(SOURCE DATA)

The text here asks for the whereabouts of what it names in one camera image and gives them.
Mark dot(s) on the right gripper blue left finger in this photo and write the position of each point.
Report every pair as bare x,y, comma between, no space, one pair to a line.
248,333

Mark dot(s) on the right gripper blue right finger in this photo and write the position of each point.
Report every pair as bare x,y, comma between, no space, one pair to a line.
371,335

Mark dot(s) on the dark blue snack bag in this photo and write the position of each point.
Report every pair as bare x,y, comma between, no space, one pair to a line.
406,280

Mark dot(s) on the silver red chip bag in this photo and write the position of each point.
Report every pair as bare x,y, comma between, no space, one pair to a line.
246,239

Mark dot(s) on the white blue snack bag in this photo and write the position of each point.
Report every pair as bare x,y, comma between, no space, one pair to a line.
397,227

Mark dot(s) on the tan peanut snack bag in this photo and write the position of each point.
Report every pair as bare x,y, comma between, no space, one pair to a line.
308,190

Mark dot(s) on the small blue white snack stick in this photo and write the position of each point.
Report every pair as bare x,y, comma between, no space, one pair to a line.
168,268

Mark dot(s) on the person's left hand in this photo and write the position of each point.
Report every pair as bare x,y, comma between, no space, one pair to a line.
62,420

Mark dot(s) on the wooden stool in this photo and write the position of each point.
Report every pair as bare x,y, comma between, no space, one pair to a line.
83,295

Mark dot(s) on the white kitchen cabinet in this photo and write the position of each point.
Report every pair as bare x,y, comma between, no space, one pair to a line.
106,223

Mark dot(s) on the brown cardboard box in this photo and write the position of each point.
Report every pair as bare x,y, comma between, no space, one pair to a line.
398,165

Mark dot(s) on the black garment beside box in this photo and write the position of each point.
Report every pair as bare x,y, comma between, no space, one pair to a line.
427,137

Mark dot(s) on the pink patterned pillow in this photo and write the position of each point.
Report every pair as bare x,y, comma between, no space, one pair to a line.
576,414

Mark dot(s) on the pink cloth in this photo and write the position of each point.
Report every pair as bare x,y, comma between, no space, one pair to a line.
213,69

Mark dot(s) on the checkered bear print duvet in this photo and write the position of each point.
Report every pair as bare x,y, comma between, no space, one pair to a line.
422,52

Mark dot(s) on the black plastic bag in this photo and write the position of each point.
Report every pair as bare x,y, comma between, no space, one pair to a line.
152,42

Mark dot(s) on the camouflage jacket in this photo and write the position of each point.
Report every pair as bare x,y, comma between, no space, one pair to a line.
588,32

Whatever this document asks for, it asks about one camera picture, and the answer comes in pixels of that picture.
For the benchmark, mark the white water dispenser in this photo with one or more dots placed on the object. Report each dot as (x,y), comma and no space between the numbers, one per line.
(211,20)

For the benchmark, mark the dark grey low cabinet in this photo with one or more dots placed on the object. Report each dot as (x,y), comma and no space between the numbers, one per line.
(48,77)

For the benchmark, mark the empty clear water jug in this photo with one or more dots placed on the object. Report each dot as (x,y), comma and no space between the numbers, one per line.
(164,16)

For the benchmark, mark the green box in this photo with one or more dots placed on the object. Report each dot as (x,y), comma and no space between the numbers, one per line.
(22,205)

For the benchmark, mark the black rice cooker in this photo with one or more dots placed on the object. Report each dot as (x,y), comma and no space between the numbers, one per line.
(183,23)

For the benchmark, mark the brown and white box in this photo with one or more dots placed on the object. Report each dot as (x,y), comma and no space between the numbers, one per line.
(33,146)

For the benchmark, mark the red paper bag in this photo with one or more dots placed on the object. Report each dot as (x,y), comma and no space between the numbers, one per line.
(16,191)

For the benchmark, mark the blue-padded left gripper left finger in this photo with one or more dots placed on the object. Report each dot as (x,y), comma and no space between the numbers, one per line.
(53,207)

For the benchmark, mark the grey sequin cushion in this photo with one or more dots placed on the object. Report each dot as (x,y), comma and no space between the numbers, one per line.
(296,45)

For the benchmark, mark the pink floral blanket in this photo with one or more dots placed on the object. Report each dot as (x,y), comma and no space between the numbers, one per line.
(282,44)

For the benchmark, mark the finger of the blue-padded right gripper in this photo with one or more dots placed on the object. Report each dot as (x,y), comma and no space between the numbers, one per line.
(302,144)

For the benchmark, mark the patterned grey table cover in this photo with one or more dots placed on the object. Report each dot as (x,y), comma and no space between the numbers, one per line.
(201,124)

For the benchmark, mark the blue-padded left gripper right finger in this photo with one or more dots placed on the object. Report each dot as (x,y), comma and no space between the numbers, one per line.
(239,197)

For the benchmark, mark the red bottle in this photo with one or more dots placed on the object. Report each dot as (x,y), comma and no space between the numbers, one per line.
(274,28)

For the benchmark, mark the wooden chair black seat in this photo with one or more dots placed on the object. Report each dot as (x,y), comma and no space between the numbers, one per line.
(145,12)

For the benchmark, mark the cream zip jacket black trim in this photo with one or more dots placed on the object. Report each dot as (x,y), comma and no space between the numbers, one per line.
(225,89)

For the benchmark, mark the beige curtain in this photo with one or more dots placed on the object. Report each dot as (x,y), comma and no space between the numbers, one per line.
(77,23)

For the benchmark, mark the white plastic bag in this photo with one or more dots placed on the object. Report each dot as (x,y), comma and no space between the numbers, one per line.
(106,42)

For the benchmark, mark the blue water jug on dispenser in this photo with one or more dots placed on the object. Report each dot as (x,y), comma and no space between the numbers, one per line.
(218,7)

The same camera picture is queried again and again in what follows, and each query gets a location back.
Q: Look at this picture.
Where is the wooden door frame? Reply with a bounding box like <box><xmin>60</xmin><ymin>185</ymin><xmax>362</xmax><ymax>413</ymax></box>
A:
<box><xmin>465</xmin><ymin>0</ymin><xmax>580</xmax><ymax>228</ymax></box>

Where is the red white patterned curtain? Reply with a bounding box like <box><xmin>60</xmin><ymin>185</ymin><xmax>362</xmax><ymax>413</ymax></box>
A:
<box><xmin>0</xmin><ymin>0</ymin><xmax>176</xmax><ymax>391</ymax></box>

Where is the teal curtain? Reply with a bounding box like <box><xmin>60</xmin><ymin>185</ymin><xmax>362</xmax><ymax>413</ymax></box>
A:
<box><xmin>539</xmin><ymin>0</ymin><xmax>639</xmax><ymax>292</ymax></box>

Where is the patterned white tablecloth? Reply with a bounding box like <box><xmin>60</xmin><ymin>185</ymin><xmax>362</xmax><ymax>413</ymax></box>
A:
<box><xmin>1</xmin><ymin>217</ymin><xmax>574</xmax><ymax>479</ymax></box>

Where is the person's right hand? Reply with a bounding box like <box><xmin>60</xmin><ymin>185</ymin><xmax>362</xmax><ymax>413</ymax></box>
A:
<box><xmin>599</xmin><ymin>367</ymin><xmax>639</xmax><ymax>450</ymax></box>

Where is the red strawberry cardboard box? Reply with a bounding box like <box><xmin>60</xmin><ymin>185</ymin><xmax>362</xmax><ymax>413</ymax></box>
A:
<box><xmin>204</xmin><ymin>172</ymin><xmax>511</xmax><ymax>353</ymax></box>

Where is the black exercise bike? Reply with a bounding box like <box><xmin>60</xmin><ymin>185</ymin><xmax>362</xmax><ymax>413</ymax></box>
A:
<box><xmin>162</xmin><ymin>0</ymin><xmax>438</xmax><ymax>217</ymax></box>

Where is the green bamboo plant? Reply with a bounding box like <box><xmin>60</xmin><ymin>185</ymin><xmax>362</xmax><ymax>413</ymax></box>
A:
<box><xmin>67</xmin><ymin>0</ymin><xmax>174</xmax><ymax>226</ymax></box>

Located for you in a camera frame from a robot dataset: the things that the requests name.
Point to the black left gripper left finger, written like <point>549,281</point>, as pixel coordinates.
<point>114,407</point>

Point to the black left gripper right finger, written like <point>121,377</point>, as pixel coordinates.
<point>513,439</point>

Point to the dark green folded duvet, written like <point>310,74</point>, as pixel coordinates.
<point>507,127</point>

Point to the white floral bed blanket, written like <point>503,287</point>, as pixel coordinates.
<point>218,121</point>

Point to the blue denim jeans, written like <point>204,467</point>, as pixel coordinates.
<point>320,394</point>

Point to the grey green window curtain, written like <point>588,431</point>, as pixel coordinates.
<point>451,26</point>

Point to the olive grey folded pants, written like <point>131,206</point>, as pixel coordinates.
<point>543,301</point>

(End SOURCE DATA)
(SOURCE DATA)

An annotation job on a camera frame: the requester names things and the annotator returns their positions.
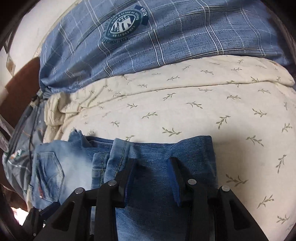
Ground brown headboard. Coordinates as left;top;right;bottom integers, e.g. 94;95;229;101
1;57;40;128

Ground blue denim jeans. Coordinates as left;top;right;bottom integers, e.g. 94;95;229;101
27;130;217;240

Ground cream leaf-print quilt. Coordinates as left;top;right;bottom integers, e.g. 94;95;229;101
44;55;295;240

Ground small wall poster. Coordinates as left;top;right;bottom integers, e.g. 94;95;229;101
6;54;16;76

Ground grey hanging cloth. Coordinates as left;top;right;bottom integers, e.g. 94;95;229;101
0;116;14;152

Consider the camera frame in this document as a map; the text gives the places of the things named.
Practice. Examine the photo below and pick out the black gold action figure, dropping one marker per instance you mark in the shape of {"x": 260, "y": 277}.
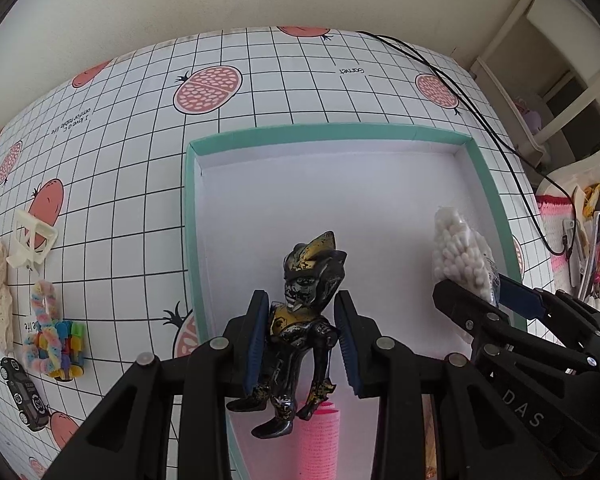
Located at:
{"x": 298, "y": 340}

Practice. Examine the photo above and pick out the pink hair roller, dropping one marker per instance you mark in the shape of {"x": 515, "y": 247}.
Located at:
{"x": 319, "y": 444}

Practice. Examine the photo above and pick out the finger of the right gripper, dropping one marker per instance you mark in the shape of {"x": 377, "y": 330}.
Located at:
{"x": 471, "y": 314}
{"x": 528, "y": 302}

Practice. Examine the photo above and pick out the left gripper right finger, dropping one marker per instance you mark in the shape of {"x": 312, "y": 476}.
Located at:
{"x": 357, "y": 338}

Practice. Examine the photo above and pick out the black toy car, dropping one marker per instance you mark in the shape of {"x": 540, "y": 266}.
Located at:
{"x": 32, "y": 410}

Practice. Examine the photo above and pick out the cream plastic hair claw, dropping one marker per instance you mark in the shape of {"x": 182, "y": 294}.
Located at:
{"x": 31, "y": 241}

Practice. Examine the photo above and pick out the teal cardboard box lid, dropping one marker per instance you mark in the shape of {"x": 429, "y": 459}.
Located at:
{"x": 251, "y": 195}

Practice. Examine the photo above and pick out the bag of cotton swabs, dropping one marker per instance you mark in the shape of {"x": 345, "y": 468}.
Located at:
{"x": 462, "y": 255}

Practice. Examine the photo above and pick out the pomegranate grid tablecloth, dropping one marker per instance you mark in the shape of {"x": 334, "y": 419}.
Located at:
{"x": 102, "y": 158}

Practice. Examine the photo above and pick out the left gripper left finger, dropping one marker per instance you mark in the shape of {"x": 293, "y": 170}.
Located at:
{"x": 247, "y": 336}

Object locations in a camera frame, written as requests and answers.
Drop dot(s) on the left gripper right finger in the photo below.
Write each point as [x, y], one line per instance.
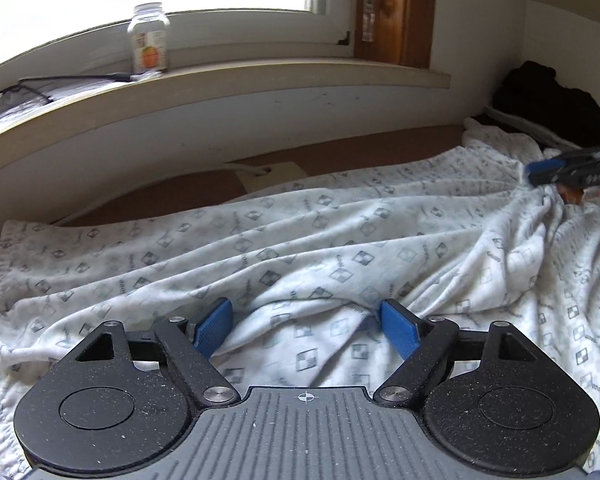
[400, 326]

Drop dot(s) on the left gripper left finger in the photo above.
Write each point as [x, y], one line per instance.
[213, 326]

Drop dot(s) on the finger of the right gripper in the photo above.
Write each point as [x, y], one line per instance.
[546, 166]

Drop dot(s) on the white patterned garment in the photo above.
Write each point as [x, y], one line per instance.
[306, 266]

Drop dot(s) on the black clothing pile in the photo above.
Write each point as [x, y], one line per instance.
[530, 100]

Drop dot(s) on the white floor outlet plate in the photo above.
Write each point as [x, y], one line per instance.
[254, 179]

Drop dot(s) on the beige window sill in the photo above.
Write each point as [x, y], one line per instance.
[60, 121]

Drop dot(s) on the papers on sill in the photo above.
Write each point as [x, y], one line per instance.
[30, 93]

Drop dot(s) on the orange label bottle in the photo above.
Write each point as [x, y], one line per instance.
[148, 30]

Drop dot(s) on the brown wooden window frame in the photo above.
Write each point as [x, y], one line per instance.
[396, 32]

(End SOURCE DATA)

(TASK DETAILS): If a line in the records above contains the word "duvet", copy it.

(TASK RESPONSE):
Mark dot(s) on the checkered bear print duvet in this photo and write the position of each point.
Point to the dark green folded duvet, written like <point>310,74</point>, as pixel coordinates.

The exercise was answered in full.